2.1 Multi-Camera Pose Estimators
Chen and Chang  and Nister and Stewenius  proposed gP3P, a minimal estimator which requires three 2D-3D correspondences to estimate the pose of a multi-camera system. gP3P computes up to eight solutions by finding the intersections of a circle and a ruled quartic surface. Lee et al.  also introduced a minimal estimator that utilizes Plücker lines to estimate the depth of each point. Subsequently, it estimates the position of each point w.r.t. to the frame of reference of the multi-camera system. Then it estimates the absolute pose of the multi-camera system.
Unlike previous minimal solvers, Kneip et al.  introduced UPnP, an efficient minimal and non-minimal pose estimator derived from a least-squares reprojection-error-based cost function. Inspired by DLS , UPnP reformulates the cost function as one depending only on a unit-norm quaternion. UPnP finds the optimal rotation by solving a polynomial system that encodes the vanishing of the cost gradient at the optimal unit-norm quaternion via a Gröbner-basis solver [24, 28].
2.2 Pose-and-Scale Estimators
Different from multi-camera pose estimators, pose-and-scale estimators compute the pose of a multi-camera system and a scale value; this value scales the positions of the cameras in order to align a 3D representation into the frame of reference of the multi-camera system more accurately.
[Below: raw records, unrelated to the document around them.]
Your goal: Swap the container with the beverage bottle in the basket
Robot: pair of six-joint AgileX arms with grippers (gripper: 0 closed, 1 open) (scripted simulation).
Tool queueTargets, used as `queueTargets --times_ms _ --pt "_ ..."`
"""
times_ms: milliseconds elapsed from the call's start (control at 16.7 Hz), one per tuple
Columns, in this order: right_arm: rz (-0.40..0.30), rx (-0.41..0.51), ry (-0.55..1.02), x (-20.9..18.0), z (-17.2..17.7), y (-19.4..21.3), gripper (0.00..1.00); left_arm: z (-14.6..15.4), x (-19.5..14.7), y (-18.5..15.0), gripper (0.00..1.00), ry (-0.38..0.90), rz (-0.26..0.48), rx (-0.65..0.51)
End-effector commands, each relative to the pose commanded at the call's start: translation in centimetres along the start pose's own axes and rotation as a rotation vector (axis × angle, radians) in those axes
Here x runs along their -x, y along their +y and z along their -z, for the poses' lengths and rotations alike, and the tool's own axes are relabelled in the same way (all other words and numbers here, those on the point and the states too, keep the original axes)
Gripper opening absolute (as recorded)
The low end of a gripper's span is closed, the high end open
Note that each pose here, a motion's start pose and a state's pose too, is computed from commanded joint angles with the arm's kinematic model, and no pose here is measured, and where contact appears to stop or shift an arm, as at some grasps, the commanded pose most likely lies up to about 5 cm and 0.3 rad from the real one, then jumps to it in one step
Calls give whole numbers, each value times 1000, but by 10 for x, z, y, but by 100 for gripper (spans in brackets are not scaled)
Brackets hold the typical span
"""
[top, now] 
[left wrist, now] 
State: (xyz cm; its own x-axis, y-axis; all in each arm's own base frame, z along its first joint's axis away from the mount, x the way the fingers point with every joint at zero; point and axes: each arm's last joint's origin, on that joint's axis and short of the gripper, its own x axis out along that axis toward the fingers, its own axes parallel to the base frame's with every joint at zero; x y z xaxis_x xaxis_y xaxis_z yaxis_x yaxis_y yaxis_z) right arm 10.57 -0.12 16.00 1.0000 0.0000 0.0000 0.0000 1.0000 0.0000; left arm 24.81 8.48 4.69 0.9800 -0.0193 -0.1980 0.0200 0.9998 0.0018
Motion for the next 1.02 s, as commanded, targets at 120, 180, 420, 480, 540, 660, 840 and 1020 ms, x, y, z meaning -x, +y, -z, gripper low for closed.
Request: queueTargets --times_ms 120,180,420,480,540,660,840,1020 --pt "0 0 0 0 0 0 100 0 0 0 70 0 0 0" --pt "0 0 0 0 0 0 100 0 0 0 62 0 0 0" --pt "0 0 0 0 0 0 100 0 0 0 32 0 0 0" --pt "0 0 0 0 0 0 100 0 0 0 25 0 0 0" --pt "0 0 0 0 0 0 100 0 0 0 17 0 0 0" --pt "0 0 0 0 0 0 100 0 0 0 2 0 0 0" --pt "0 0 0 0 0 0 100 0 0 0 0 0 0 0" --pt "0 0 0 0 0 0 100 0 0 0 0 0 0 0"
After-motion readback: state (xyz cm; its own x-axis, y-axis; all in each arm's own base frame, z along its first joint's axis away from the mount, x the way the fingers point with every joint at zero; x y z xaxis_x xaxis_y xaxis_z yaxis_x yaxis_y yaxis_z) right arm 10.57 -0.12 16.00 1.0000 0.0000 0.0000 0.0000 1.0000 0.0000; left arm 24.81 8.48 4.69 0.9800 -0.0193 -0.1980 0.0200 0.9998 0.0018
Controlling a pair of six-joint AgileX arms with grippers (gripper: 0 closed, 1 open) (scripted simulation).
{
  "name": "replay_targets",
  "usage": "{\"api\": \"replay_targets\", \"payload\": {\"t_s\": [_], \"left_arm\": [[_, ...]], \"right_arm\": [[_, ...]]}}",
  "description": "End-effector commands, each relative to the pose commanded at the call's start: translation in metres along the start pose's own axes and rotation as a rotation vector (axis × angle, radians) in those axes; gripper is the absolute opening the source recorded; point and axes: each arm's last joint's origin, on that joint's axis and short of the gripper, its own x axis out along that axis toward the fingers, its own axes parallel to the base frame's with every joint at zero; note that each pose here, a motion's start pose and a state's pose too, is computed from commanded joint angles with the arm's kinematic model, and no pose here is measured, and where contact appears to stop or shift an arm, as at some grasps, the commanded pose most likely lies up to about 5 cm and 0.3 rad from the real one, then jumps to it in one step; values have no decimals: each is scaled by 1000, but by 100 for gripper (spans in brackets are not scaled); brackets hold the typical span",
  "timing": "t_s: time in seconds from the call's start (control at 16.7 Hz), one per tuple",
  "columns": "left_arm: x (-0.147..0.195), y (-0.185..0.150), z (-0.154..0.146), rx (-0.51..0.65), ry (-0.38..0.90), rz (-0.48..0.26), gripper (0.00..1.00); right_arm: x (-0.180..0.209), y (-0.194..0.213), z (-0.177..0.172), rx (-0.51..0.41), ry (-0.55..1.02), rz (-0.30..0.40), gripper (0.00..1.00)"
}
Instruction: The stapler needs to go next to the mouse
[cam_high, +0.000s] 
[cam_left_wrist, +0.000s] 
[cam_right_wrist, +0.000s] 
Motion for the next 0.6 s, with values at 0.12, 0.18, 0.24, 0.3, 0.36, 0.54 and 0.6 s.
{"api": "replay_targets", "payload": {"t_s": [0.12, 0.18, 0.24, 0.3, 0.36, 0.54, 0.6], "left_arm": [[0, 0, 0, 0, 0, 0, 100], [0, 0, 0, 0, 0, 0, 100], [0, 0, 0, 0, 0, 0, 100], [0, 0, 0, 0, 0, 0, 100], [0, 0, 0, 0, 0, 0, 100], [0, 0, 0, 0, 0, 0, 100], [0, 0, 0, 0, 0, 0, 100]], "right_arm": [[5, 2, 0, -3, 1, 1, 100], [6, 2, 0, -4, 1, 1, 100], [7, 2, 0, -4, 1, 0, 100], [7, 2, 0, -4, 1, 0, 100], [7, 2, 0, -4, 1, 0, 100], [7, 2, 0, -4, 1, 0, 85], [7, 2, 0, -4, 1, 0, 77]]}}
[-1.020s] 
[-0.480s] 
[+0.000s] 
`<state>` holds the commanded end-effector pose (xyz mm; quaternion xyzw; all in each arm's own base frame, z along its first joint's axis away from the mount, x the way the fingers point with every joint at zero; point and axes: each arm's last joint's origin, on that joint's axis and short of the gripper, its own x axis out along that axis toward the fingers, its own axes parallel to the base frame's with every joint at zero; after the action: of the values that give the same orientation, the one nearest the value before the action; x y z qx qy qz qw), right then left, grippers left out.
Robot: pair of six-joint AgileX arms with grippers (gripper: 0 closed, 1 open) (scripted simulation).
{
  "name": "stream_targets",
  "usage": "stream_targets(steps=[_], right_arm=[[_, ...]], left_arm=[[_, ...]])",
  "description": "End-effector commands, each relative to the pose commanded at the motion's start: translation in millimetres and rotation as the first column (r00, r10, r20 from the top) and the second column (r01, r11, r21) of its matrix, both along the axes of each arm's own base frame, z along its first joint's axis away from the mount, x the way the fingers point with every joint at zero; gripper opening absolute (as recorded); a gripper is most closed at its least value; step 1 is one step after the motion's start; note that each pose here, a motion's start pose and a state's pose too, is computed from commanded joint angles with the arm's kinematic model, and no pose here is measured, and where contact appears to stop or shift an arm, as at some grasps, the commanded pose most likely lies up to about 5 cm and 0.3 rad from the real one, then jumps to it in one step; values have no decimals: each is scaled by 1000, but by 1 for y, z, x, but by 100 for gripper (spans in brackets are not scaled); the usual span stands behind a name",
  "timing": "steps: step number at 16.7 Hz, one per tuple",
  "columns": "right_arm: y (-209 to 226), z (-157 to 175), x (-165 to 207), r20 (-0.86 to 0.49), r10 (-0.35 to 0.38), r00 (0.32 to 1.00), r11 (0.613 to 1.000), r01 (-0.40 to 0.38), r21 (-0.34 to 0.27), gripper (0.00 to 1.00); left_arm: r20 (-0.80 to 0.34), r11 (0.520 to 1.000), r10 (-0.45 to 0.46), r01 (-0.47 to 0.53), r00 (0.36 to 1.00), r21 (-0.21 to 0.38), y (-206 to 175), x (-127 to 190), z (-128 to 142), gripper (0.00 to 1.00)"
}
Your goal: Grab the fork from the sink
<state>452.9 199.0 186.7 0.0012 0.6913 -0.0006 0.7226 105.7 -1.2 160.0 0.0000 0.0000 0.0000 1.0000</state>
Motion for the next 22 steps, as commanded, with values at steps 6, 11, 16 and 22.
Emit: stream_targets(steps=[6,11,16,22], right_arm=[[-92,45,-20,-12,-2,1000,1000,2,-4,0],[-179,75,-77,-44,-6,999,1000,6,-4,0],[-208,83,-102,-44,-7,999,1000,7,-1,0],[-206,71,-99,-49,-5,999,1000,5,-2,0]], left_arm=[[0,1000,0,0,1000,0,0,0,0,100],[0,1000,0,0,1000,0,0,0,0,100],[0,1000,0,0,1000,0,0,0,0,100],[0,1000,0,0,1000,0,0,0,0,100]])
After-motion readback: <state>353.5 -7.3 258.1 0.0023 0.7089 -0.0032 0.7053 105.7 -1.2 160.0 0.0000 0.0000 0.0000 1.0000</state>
Ventura et al.  proposed gP+s, a minimal pose-and-scale estimator that requires four 2D-3D correspondences and a Gröbner basis polynomial solver [24, 28]. However, gP+s can also work with more than four points. Kukelova et al.  introduced another minimal pose-and-scale estimator that avoids using a Gröbner basis polynomial solver, leading to impressive speed-ups but a decrease in accuracy.
Unlike previous estimators, Sweeney et al.  presented gDLS, an estimator derived from a least-squares reprojection-error cost function. gDLS derives a cost function that depends only on a rotation matrix. Inspired by DLS 
, gDLS solves a polynomial system that encodes the vanishing of the cost gradient at the optimal Cayley-Gibbs-Rodrigues angle-axis vector using the DLS polynomial solver (a Macaulay solver). Unfortunately, its Macaulay solver can be slow since it requires obtaining the eigenvectors of aaction matrix. To alleviate this issue, Sweeney et al.  introduced gDLS+++, a gDLS-based estimator using a unit-norm quaternion. Thanks to the rotation representation of gDLS+++, it can use the efficient UPnP polynomial solver.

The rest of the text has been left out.